# What is expected
The entries below should be repeated exactly, with no pictures carried over.

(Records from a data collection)
········
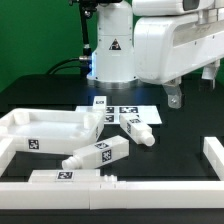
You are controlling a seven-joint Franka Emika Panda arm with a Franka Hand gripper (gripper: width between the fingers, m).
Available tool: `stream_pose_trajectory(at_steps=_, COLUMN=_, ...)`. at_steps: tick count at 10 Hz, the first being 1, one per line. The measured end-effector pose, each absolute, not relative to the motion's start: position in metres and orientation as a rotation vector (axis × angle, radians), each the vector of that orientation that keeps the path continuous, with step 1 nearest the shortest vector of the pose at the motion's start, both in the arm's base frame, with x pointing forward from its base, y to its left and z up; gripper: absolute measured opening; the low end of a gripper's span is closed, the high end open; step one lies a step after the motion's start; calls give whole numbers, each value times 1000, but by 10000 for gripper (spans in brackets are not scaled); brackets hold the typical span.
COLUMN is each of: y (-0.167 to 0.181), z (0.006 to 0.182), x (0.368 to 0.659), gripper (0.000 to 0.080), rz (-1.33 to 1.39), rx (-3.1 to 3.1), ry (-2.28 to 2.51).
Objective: Assemble desk
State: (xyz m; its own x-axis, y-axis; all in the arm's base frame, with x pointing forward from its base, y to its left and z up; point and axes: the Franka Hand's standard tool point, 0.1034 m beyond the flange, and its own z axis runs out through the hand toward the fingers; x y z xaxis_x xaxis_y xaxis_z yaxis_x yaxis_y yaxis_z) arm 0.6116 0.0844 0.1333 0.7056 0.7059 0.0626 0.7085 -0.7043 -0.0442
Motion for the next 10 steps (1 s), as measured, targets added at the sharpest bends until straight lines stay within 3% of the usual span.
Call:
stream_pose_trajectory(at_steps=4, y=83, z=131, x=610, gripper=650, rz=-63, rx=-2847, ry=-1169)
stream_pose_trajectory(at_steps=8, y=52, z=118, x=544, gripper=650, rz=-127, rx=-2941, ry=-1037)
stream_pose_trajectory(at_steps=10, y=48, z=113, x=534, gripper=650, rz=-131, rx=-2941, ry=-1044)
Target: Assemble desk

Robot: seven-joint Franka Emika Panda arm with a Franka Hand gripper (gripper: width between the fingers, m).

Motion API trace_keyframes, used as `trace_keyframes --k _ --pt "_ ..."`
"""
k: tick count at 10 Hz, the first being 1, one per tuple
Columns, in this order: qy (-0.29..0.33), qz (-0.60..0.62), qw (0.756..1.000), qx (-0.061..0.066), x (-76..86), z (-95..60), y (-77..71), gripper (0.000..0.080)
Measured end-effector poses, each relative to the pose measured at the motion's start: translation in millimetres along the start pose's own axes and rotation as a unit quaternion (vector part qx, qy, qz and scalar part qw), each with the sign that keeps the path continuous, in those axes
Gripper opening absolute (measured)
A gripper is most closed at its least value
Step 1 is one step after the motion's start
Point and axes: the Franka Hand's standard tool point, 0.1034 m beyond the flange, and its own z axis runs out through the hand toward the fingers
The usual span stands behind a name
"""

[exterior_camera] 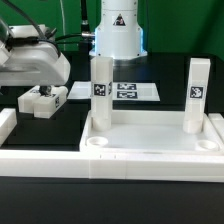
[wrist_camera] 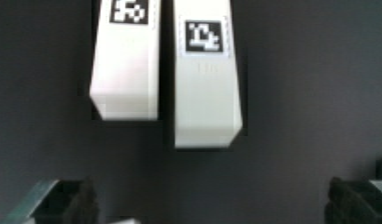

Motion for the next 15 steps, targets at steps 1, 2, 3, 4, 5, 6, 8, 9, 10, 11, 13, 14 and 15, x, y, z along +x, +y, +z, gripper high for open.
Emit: trace_keyframes --k 1,2,3,4,5,6,8,9,10,11,13,14,15 --pt "-0.03 0.001 1.0 0.002 0.9 3.3 1.2 0.0649" --pt "-0.039 0.001 0.999 0.0 5.3 5.4 1.7 0.0649" --pt "-0.047 0.002 0.999 -0.002 7.9 10.8 0.7 0.0649" --pt "-0.041 -0.001 0.999 -0.006 10.7 11.7 -3.2 0.0649" --pt "-0.042 0.002 0.999 -0.004 11.0 14.3 -6.2 0.0649" --pt "-0.043 0.007 0.999 -0.003 10.6 14.9 -4.7 0.0649" --pt "-0.052 0.009 0.999 -0.002 9.9 19.1 -3.2 0.0649" --pt "-0.049 0.009 0.999 -0.003 11.2 19.0 -3.1 0.0649" --pt "-0.055 0.011 0.998 -0.004 9.6 21.0 -6.8 0.0649" --pt "-0.097 0.02 0.995 -0.004 1.1 30.5 -10.0 0.0649" --pt "-0.124 0.024 0.992 -0.009 7.6 35.6 -8.2 0.0649" --pt "-0.119 0.024 0.993 -0.01 9.1 34.6 -7.7 0.0649" --pt "-0.117 0.024 0.993 -0.01 10.2 34.6 -7.2 0.0649"
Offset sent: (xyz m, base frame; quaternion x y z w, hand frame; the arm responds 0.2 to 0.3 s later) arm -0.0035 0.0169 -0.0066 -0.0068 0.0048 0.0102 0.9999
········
# Answer section
You are controlling a seven-joint Franka Emika Panda arm with a Franka Hand gripper (gripper: width between the fingers, m).
Available tool: `stream_pose_trajectory(at_steps=_, COLUMN=_, ...)`. at_steps: tick count at 10 Hz, the first being 1, one per line. The measured end-effector pose, each absolute, not relative to the motion's start: position in metres and orientation as a rotation vector (axis × angle, radians), each the vector of that orientation that keeps the path continuous, with step 1 nearest the shortest vector of the pose at the motion's start, both in the arm's base frame, with x pointing forward from its base, y to its left and z up; gripper: absolute measured opening; the low end of a gripper's span is closed, the high end open; step one lies a step after the motion's start; calls give whole numbers, each value times 1000, but by 10000 for gripper (spans in brackets are not scaled); brackets hold the typical span.
COLUMN is each of: y (-0.167 to 0.181), z (0.006 to 0.182), x (0.368 to 0.659), gripper (0.000 to 0.080), rz (-1.33 to 1.39), rx (-3.1 to 3.1), ry (-2.28 to 2.51).
Objective: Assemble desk
State: (xyz m; its own x-axis, y-axis; all in the arm's base frame, with x pointing forward from its base, y to its left and z up; point and axes: the Franka Hand's standard tool point, 0.1034 m beyond the flange, and its own z axis runs out through the hand toward the fingers; x y z xaxis_x xaxis_y xaxis_z yaxis_x yaxis_y yaxis_z) arm 0.6116 0.0844 0.1333 0.7056 0.7059 0.0626 0.7085 -0.7043 -0.0442
Motion for the next 10 steps (1 s), as measured, targets added at the sharpest bends until straight lines stay within 3% of the usual span.
Call:
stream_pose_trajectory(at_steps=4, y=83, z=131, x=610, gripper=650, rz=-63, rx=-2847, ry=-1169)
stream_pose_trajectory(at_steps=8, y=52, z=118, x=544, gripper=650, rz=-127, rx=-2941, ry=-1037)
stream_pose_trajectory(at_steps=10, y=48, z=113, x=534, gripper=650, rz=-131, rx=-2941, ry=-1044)
Target: Assemble desk

Robot: seven-joint Franka Emika Panda arm with a Franka Hand gripper (gripper: width between the fingers, m).

Motion API trace_keyframes, used as `trace_keyframes --k _ --pt "_ ..."`
"""
k: tick count at 10 Hz, the first being 1, one per tuple
Columns, in this order: qy (-0.29..0.33), qz (-0.60..0.62), qw (0.756..1.000), qx (-0.061..0.066), x (-76..86), z (-95..60), y (-77..71), gripper (0.000..0.080)
Measured end-effector poses, each relative to the pose measured at the motion's start: translation in millimetres along the start pose's own axes and rotation as a unit quaternion (vector part qx, qy, qz and scalar part qw), each with the sign that keeps the path continuous, in those axes
Gripper opening absolute (measured)
A gripper is most closed at its least value
Step 1 is one step after the motion's start
Point and axes: the Franka Hand's standard tool point, 0.1034 m beyond the flange, and its own z axis runs out through the hand toward the fingers
The usual span stands behind a name
"""

[exterior_camera] 
[wrist_camera] 

Motion for the next 15 steps, targets at steps 1, 2, 3, 4, 5, 6, 8, 9, 10, 11, 13, 14 and 15, x, y, z along +x, +y, +z, gripper high for open.
Emit: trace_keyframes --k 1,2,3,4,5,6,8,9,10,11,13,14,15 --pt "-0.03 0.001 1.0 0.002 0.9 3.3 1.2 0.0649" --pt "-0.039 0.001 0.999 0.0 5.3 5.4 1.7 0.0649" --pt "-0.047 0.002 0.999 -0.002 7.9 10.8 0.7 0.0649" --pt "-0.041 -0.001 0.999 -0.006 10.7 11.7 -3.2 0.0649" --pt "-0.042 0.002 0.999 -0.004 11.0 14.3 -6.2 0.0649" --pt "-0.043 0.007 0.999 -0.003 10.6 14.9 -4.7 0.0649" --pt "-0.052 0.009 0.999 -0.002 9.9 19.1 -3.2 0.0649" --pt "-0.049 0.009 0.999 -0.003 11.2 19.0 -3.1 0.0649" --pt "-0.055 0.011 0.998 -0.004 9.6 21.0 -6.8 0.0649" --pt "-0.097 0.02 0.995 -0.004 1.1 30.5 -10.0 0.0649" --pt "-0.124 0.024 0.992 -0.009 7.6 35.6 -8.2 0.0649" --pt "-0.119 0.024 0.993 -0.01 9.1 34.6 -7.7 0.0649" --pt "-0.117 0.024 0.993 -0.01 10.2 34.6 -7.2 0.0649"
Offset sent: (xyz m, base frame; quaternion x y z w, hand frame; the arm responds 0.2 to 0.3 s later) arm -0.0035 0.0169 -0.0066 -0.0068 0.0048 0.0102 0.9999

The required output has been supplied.